Hofstadter-Moir\'{e} Butterfly in Twisted Trilayer Graphene

TL;DR

This paper explores the Hofstadter-Moiré fractal bands in mirror-symmetric twisted trilayer graphene, revealing a novel quantum parity Hall state and topological phase transitions influenced by displacement fields.

Contribution

It introduces the study of HM fractal bands in tTLG, identifying a new quantum parity Hall state and analyzing the effects of displacement fields on topological phases.

Findings

Discovery of a quantum parity Hall state in mirror-symmetric tTLG.

Emergence of a zero-energy state in the middle layer under displacement field.
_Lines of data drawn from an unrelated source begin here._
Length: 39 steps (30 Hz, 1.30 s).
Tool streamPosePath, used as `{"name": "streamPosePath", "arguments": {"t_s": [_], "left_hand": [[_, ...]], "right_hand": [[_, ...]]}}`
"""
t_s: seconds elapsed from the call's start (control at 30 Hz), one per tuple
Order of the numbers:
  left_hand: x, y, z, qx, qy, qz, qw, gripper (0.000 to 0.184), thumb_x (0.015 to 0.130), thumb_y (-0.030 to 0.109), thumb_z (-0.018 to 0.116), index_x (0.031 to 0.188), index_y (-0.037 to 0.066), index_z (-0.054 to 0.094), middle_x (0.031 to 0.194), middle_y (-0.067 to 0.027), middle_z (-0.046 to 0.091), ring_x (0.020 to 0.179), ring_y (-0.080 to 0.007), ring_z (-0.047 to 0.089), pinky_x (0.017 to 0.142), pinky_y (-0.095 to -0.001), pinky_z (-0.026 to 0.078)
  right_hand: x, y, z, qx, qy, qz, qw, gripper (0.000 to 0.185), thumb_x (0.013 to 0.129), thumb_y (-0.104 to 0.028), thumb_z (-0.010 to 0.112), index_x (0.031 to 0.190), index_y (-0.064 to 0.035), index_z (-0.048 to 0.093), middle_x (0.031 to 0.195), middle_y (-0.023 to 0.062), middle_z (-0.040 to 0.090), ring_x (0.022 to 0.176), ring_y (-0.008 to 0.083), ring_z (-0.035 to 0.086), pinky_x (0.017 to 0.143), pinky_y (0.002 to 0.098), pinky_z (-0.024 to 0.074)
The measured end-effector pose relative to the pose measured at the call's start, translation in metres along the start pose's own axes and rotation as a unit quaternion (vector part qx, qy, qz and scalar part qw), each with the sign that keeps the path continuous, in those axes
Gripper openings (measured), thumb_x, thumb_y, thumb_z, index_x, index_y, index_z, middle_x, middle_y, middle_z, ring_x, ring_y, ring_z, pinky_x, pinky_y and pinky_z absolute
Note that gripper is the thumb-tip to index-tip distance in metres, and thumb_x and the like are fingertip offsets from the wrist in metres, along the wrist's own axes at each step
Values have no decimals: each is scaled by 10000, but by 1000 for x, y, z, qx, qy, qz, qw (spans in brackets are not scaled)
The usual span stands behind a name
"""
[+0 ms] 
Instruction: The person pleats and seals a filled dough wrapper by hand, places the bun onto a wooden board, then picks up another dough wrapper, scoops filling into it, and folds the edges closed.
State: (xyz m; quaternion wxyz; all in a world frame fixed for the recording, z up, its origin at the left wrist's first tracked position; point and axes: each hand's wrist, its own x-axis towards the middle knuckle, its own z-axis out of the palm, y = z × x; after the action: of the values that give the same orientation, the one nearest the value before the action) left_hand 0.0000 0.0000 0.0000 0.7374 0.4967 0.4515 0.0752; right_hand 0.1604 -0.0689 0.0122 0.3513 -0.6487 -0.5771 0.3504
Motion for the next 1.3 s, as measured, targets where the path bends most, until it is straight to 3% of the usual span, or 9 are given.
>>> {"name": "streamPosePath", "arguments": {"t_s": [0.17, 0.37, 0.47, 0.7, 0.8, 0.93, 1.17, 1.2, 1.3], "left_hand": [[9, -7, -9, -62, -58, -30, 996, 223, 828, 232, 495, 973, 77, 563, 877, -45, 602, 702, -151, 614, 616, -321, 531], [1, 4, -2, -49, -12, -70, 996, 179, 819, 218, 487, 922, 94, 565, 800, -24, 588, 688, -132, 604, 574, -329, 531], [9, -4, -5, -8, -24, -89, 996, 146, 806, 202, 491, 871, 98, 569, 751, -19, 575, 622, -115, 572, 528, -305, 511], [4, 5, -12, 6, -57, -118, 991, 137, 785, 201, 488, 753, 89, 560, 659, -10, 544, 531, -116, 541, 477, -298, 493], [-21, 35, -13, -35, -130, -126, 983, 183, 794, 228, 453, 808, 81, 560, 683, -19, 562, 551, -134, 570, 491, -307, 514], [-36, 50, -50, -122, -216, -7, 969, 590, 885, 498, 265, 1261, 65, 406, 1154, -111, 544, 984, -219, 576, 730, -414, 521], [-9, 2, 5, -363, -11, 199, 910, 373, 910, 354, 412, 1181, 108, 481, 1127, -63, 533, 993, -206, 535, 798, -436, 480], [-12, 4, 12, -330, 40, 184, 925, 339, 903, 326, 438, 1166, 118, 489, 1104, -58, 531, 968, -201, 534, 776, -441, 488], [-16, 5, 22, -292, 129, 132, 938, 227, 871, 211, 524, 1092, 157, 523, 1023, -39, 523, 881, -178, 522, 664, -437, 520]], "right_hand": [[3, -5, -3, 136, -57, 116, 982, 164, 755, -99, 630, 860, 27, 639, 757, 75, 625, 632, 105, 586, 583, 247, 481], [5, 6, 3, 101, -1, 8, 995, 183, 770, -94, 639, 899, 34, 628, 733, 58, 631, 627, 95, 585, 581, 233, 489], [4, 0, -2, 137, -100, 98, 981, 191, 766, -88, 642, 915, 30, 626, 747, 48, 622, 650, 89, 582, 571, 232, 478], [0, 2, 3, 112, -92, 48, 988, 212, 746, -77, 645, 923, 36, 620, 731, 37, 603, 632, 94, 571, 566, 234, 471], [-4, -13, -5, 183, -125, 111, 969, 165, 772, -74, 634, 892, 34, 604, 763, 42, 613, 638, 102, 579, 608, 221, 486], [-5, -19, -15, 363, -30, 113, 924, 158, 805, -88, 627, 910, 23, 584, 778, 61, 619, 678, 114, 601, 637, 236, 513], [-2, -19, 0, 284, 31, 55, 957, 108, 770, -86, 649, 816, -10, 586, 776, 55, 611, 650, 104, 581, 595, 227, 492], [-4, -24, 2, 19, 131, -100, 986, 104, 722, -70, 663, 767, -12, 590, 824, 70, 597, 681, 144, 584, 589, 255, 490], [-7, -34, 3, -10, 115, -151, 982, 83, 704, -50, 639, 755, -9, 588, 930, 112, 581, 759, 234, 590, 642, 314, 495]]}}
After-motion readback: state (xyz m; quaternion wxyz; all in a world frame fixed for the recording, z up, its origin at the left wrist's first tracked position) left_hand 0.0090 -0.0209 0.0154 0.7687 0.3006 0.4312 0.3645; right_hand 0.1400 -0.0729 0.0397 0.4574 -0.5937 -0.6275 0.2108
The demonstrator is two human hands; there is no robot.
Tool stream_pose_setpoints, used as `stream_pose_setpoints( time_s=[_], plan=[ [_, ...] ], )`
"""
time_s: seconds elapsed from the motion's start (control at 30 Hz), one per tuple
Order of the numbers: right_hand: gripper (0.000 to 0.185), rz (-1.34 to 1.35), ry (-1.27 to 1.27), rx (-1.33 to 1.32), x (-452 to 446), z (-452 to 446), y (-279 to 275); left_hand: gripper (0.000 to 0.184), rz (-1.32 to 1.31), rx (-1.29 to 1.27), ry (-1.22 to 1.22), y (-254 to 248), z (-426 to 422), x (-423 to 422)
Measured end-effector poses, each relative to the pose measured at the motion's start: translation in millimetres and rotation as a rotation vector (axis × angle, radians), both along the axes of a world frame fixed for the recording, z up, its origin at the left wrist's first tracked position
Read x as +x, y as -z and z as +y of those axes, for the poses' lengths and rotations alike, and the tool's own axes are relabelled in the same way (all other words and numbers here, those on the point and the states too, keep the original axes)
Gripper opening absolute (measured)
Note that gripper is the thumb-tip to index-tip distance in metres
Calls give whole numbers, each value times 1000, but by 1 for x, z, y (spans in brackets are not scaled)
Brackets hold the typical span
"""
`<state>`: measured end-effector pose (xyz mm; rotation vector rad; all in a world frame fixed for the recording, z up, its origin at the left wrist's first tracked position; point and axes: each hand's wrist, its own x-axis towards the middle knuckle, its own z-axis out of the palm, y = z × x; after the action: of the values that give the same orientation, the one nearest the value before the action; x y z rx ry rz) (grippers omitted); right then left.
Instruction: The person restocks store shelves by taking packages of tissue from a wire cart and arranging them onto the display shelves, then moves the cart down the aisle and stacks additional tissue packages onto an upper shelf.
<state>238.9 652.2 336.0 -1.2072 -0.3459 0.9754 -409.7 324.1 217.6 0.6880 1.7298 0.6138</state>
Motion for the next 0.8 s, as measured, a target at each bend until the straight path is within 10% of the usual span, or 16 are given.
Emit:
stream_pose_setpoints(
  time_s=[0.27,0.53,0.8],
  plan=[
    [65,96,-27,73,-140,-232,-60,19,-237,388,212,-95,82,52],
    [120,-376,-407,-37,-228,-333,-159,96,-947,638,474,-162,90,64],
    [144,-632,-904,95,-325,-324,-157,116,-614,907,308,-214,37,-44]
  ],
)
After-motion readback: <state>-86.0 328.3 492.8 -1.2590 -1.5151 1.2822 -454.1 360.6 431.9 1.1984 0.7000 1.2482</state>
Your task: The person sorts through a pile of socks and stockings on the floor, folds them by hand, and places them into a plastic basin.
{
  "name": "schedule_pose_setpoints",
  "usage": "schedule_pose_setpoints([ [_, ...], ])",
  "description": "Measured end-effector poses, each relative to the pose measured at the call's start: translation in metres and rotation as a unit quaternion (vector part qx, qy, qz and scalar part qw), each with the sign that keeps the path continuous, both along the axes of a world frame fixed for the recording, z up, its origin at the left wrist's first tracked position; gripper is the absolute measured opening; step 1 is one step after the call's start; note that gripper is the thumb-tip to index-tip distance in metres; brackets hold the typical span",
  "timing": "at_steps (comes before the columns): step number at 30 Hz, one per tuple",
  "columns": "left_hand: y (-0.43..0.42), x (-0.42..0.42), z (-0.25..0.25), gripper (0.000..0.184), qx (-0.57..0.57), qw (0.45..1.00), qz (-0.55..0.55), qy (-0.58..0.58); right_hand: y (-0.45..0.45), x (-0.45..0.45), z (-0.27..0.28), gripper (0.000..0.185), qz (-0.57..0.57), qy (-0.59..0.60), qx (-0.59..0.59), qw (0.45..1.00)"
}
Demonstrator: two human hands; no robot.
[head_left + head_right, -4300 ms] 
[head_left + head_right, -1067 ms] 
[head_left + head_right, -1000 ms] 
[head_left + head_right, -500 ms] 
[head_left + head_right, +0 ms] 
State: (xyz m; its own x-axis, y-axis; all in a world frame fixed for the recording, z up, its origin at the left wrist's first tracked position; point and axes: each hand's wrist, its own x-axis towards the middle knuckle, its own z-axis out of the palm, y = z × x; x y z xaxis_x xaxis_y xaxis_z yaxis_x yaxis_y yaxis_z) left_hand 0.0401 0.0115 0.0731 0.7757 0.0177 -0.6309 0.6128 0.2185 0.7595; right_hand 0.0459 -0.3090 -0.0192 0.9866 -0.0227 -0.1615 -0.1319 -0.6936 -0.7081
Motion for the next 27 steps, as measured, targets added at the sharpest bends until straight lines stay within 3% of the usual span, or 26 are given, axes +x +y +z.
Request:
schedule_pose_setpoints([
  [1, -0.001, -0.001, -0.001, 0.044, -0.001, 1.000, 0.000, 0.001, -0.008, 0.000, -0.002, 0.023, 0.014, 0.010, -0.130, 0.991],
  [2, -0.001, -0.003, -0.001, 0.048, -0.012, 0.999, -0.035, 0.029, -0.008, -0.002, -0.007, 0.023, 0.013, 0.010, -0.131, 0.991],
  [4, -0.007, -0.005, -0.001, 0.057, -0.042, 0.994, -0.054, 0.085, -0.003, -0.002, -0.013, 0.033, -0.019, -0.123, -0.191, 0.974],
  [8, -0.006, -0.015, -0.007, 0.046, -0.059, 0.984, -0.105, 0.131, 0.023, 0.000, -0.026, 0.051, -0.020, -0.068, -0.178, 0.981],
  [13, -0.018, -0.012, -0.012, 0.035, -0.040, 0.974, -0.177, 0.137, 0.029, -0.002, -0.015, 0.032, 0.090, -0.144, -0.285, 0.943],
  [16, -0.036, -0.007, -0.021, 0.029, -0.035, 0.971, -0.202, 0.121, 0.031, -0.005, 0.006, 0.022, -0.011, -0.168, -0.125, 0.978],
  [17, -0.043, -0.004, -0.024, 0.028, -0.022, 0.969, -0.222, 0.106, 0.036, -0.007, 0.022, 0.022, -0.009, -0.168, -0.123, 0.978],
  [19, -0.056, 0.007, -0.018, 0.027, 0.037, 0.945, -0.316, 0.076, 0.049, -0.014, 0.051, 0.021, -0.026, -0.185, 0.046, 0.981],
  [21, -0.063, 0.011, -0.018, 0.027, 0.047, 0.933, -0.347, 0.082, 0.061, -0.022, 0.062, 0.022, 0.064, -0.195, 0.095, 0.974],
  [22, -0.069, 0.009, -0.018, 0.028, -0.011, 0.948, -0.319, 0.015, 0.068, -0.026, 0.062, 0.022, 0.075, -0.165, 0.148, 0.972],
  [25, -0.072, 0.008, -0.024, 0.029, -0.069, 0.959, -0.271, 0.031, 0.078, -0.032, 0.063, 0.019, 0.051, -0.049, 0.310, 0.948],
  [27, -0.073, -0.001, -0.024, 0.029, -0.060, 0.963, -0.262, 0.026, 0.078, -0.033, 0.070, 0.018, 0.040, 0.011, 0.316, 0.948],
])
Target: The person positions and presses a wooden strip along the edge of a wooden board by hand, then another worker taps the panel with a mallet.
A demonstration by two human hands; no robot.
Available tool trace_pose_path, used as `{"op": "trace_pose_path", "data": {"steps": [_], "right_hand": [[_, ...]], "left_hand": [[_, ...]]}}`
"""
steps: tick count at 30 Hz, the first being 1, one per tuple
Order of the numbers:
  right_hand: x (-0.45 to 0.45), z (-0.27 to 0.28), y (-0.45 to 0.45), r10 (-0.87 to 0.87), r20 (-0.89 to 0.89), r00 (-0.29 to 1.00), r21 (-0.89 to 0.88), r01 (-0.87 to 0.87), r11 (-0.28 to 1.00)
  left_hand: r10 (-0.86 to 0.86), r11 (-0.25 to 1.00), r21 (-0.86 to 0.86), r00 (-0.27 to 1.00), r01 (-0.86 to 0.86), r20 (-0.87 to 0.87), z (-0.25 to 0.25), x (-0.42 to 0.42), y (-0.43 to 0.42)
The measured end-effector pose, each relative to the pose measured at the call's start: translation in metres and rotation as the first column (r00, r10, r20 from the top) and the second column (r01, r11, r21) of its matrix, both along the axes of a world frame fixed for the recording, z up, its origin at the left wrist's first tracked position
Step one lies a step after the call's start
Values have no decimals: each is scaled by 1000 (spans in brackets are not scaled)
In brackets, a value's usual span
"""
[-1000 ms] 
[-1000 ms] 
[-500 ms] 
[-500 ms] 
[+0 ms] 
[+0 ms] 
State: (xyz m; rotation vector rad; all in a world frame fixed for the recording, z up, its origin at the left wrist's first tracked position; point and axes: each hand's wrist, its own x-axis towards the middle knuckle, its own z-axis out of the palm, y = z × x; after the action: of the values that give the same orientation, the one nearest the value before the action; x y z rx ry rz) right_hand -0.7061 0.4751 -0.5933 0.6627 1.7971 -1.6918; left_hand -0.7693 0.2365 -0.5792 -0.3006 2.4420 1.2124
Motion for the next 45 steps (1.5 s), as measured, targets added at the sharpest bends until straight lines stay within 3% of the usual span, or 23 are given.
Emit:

Topological phase transitions driven by electric displacement fields.

Abstract

Mirror symmetric twisted trilayer graphene (tTLG) is composed of even parity twisted bilayer graphene (tBLG)-like bands and odd parity Dirac-like bands. Here, we study the mirror-symmetric and mirror-asymmetric Hofstadter-Moir\'{e} (HM) fractal bands of tTLG. A novel quantum parity Hall state is identified in mirror-symmetric tTLG at experimentally accessible charge densities. This mirror symmetry-protected topological phase exhibits simultaneous quantized Hall and longitudinal resistances. The effects of the displacement field on the HM fractal bands of tTLG and topological phase transitions are also studied. The application of an electric displacement field results in an emergent weakly dispersive band at the charge neutrality point for a range of twist angles. This zero-energy state resides in the middle layer. It is isolated from the HM spectrum by an energy gap that scales proportional to the applied displacement field, making it a prime candidate to host correlated topological states.